La devitalizzazione di un dente, detta anche terapia canalare, è un trattamento utilizzato per riparare e salvare un dente che è in necrosi o infetto. Durante una terapia canalare, il nervo e la polpa vengono rimossi e l’interno del dente viene pulito e sigillato. Senza trattamento, il tessuto che circonda il dente diventa infetto e può formare quello che tipicamente viene chiamato ascesso.
Il termine “canalare” è utilizzato per descrivere la cavità naturale all’interno del centro del dente. La camera pulpare o polpa è la zona morbida all’interno del canale radicolare. Il nervo del dente si trova all’interno del canale radicolare.
Il nervo di un dente non è di vitale importanza per la salute e la funzione del dente dopo che si è sviluppato attraverso le gengive. La sua  funzione è quella sensoriale, ovvero di fornire la sensazione di caldo o freddo. La presenza o l’assenza di un nervo non influenza il funzionamento  del dente.
Perché la polpa dentaria deve essere rimossa?

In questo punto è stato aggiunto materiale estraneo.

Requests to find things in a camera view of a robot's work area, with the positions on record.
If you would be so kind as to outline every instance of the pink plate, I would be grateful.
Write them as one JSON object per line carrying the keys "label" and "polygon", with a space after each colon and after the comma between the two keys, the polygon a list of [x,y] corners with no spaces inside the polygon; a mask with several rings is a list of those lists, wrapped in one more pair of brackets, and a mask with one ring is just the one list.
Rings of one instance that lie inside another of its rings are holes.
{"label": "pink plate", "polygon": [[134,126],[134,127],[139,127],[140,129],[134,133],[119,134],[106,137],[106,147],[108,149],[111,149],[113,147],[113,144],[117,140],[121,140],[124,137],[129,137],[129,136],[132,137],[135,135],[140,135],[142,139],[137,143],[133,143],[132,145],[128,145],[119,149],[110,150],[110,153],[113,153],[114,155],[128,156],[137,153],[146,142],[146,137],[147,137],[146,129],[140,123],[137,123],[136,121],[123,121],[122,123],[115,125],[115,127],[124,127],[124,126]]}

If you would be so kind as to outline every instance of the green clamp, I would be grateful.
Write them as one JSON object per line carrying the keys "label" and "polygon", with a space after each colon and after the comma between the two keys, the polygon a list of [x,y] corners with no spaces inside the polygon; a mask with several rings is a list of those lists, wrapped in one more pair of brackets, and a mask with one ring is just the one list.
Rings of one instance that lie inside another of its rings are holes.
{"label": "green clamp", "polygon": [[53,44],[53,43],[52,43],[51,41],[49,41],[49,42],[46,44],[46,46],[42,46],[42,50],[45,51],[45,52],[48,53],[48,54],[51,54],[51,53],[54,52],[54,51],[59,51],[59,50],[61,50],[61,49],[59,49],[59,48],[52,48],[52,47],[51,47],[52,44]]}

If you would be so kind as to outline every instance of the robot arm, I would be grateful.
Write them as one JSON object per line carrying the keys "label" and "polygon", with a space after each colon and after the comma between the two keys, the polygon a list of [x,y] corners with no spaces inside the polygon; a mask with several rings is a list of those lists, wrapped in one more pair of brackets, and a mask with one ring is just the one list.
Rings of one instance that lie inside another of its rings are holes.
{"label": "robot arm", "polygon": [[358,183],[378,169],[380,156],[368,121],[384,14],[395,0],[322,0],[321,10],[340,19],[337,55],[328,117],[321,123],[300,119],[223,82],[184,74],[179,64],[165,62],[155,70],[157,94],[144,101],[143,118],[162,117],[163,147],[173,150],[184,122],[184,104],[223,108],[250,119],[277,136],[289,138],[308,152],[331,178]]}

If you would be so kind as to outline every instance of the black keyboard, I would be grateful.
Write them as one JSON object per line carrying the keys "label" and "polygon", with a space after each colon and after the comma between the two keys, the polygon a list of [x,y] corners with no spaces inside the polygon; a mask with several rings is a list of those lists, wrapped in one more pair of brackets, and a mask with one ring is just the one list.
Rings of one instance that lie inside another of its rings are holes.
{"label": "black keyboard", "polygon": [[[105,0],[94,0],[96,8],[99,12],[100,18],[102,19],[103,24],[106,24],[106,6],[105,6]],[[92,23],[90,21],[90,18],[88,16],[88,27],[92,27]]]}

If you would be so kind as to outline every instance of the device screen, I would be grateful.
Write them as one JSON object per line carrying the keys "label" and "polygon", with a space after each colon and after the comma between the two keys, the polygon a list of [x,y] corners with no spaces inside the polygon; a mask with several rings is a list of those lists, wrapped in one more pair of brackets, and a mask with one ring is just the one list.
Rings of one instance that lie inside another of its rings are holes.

Quando il tessuto nervoso di un dente  è danneggiato, si rompe e i batteri iniziano a moltiplicarsi all’interno della camera della polpa. I batteri e altri detriti possono provocare una infezione o ascesso dentale. Un ascesso è una tasca piena di pus che si forma alla fine delle radici del dente. Un ascesso si verifica quando l’infezione si diffonde oltre le estremità delle radici del dente. Oltre a un ascesso, un’infezione nel canale radicolare di un dente può causare gonfiore che può diffondersi in altre zone del viso, del collo o testa; la perdita ossea attorno alla punta della radice; problemi di drenaggio estesi verso l’esterno dalla radice. Un foro  attraverso il lato del dente con drenaggio nelle gengive. Un canale radicolare richiede uno o più visite ambulatoriali e può essere eseguita da un dentista o endodontista. L’endodontista è un dentista specializzato in  diagnosi, prevenzione e trattamento delle malattie e delle lesioni della polpa dentale e quindi dei nervi del dente.

Il primo passo della procedura è quello di effettuare una radiografia per vedere la forma dei canali radicolari e determinare se sono presenti segni di infezione nell’osso circostante. Il dentista  utilizzerà quindi l’anestesia locale per intorpidire la zona vicino al dente. L’anestesia può non essere necessaria, dal momento che ispesso il nervo è in necrosi, ma la maggior parte dei dentisti utilizza l’anestesia, anche per evitare fastidi al paziente.
Successivamente, per mantenere la zona asciutta e priva di saliva durante il trattamento, il dentista inserirà un foglio di gomma detto diga di gomma  intorno al dente.
Verrà quindi praticato un foro nel dente. La polpa insieme con i batteri, il tessuto nervoso e detriti vengono rimossi dal dente. Il processo di pulizia fuori viene eseguito utilizzando degli strumenti chiamati lime canalari. Una serie di queste lime di diametro crescente sono inseriti successivamente nel foro di accesso e utilizzati lungo tutta la lunghezza del dente per raschiare e pulire i lati dei canali radicolari. Acqua o ipoclorito di sodio vengono utilizzati periodicamente per lavare i canali.
Una volta che il dente è completamente pulito, viene sigillato. Alcuni dentisti preferiscono aspettare una settimana prima di sigillare il dente. Per esempio, se vi è un’infezione, il dentista può mettere un farmaco all’interno del dente . Altri possono scegliere di sigillare il dente lo stesso giorno in cui viene ripulito. Se il canale radicolare non viene completato nello stesso giorno, un’otturazione provvisoria è posta nel foro esterno nel dente per tenerlo pulito.
Successivamente, per riempire l’interno del dente, viene eseguita una otturazione.